Operations
Operate the cache service as a performance-critical dependency, not as the source of truth. Origin remains authoritative, but a cold or unavailable cache can still affect developer and CI productivity.
Capacity Planning
Size the cache for the active working set: the unique data your team reuses during a normal 7- to 30-day window.
Starting points:
| Team profile | Suggested cache size |
|---|---|
| Small team, one large repo | 256-500 GiB |
| Mid-size team, multiple repos | 1 TiB |
| Large team or active CI fleet | 4-8 TiB |
If hit rate is low and eviction is frequent, increase cache size before scaling out.
Eviction
The service evicts old data when it approaches the configured size budget.
Defaults:
[eviction]
high_water_ratio = 0.95
low_water_ratio = 0.90Lower both values if:
- Push warming frequently arrives in bursts.
- The cache disk has little free space beyond the configured budget.
- You see storage-pressure errors.
Scaling
Prefer vertical scaling first:
- Increase cache disk.
- Increase network bandwidth.
- Increase CPU if TLS or concurrent traffic is the bottleneck.
Use horizontal scaling when you have:
- Multiple regions.
- Separate business units or tenants.
- Very large working sets that should not share one cache.
Run separate cache instances for isolation.

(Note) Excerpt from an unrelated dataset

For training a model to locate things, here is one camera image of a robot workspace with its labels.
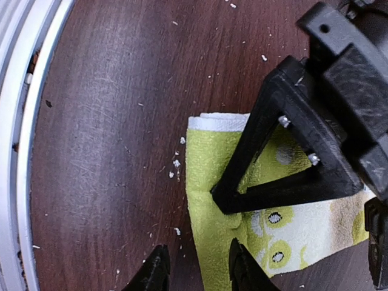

Do not share one cache volume between instances.
Multi-Region Deployments
Deploy one cache per region and point clients to their nearest cache. Keep each cache close to the object-store replica it reads from.
If object-store replication is eventual, expect a newly pushed object to miss in another region until the origin replica catches up.
Backup And Recovery
Do not back up the cache volume by default. The cache can be rebuilt from origin.
Recovery procedure:
- Start a new cache service with an empty cache directory.
- Keep clients pointed at the service.
- Allow normal reads and pushes to warm the cache.
- Watch hit rate and origin traffic until they return to normal.
Expect elevated origin reads and uploads while the cache warms.
Upgrades
Recommended upgrade flow:
- Remove the instance from readiness rotation.
- Stop the service or roll the pod.
- Start the new binary with the same config and cache volume.
- Verify health, metrics, and admin stats.
- Return the instance to service.
For Kubernetes with a single persistent volume, use a recreate strategy rather than a rolling update.
Operational Checklist
Weekly:
- Review hit rate.
- Review cache utilization.
- Review origin miss volume.
- Review auth failures.
Monthly:
- Revisit cache size against active repo growth.
- Rotate PSK or tokens according to your security policy.
- Review policy rules.
- Confirm CI and developer clients still point at the expected cache.